■ What the task requires ■
From the entries below, please gather each line containing the string "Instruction".

■ Extracted entries ■
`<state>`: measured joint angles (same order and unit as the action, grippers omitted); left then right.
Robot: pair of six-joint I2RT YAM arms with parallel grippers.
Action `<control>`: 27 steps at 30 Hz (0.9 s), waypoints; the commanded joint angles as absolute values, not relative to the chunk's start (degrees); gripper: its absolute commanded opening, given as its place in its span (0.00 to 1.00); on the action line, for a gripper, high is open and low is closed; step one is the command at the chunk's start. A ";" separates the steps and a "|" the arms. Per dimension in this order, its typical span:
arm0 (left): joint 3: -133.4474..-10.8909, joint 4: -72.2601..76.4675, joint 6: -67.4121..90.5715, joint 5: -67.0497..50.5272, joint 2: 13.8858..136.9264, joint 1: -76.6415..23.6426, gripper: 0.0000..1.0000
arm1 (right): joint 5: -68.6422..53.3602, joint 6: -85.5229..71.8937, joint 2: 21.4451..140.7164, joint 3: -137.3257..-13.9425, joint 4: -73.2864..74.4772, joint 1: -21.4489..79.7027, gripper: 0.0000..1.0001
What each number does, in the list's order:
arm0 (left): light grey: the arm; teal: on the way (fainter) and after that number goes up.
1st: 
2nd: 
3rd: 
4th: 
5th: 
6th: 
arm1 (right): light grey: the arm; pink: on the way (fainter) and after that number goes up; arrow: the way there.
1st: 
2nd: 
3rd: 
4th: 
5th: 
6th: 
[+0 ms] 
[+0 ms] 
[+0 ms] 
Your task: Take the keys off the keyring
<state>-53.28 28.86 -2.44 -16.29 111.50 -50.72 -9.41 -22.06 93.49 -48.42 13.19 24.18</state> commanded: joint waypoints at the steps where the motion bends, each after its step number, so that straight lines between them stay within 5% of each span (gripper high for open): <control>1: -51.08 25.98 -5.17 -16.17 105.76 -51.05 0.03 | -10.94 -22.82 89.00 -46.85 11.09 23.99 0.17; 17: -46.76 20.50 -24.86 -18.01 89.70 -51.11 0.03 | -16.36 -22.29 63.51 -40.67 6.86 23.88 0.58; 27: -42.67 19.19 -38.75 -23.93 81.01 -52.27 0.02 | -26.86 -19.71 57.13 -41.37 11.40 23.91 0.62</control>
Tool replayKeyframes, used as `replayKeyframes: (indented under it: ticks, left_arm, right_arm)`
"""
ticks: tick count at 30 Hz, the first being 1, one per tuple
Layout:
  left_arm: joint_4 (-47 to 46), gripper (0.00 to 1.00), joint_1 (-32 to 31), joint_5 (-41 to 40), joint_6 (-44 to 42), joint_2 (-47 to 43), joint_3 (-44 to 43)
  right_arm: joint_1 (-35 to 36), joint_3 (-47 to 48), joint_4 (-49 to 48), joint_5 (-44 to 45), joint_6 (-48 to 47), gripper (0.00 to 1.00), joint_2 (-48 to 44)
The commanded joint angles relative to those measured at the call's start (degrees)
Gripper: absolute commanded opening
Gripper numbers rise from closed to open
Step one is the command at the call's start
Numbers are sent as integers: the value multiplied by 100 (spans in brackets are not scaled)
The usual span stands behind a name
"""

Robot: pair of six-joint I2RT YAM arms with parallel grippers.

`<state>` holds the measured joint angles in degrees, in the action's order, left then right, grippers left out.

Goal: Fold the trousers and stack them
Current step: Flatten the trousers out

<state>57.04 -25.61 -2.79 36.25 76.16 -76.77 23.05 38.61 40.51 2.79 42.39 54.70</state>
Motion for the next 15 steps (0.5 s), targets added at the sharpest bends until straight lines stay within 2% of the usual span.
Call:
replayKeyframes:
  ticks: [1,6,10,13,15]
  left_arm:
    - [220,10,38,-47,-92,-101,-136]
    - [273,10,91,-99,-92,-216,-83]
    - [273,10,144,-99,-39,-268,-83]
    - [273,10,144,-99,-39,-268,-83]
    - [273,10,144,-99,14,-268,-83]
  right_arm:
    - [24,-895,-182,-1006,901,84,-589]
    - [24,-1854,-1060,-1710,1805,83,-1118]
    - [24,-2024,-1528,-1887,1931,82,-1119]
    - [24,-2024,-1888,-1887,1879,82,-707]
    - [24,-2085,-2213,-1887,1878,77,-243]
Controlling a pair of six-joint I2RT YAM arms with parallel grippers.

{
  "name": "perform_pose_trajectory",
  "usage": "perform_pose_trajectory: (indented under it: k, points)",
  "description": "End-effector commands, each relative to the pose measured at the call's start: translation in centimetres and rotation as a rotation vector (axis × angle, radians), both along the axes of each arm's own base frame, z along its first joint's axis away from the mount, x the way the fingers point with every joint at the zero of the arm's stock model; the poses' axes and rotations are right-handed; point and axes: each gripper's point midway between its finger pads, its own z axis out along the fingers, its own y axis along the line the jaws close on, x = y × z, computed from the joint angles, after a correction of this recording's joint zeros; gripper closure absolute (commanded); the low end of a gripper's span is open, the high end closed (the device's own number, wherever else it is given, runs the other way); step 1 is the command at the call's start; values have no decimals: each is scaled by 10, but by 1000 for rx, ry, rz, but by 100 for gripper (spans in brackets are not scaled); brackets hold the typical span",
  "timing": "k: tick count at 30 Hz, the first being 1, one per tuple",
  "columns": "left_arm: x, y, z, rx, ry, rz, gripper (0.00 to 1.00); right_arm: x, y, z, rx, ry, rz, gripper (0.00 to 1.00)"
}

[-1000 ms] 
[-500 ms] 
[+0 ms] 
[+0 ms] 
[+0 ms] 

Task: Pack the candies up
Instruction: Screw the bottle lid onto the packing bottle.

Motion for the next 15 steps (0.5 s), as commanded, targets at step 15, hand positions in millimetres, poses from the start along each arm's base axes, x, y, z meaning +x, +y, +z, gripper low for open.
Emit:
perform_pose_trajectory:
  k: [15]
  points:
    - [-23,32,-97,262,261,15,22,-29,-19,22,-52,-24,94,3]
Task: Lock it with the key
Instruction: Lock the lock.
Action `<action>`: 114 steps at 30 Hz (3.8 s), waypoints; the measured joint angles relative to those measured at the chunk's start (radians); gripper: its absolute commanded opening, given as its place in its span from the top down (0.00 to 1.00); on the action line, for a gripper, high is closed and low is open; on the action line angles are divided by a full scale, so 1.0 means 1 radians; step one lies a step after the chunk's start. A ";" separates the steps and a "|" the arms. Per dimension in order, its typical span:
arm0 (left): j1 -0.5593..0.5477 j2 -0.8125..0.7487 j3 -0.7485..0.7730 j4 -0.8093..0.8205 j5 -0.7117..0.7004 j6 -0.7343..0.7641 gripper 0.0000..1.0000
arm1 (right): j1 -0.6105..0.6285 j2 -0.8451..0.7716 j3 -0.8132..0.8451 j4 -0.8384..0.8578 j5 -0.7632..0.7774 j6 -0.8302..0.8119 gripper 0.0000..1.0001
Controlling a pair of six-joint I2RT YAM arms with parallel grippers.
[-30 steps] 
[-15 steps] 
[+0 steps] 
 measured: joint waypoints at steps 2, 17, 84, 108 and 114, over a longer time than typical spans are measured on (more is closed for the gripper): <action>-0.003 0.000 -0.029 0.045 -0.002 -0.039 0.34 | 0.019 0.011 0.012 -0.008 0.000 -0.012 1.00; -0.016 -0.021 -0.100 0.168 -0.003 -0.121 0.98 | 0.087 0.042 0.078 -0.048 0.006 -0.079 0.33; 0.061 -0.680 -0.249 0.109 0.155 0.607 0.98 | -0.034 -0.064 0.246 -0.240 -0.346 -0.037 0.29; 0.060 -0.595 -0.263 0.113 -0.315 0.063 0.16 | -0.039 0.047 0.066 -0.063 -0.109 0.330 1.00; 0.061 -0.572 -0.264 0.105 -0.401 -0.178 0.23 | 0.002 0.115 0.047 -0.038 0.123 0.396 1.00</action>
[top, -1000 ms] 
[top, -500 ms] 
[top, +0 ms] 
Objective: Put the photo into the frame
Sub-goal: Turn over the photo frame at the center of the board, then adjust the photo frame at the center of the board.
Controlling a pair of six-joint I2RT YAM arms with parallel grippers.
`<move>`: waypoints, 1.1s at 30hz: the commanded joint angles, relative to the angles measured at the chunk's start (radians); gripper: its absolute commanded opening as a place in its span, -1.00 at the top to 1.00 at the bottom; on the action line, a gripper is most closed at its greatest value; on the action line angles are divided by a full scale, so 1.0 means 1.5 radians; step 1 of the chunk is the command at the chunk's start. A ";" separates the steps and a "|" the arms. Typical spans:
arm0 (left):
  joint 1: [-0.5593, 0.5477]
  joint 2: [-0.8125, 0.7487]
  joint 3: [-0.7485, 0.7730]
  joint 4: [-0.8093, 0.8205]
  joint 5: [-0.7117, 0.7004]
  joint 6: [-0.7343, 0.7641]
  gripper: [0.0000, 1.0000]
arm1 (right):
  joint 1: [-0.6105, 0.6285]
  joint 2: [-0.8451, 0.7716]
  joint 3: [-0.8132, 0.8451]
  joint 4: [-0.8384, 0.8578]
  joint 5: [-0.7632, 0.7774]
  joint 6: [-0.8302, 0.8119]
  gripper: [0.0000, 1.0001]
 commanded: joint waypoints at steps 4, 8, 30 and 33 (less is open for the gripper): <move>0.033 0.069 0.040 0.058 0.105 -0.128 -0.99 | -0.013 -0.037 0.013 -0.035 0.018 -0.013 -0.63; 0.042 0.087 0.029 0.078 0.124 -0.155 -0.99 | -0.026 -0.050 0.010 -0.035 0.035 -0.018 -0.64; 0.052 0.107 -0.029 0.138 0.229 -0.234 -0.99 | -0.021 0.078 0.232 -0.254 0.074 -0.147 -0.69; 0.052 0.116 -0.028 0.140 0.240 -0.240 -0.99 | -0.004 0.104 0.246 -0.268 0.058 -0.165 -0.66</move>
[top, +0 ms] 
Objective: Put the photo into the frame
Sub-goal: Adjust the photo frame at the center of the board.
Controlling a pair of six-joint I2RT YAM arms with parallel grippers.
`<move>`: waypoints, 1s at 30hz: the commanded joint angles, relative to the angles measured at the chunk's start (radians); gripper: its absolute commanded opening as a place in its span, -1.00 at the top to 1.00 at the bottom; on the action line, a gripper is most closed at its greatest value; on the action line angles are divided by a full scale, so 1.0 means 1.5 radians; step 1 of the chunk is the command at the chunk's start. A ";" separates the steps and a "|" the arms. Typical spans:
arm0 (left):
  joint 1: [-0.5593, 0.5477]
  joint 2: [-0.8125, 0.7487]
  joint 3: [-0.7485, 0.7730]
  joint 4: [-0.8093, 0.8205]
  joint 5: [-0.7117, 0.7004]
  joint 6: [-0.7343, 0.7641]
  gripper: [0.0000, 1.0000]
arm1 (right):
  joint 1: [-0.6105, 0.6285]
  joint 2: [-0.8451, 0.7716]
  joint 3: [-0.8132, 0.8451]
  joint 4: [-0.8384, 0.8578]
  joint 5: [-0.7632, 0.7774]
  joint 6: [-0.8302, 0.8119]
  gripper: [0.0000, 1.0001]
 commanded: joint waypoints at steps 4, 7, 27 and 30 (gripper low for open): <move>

■ Exercise solution ■
Instruction: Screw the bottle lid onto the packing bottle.
Instruction: Lock the lock.

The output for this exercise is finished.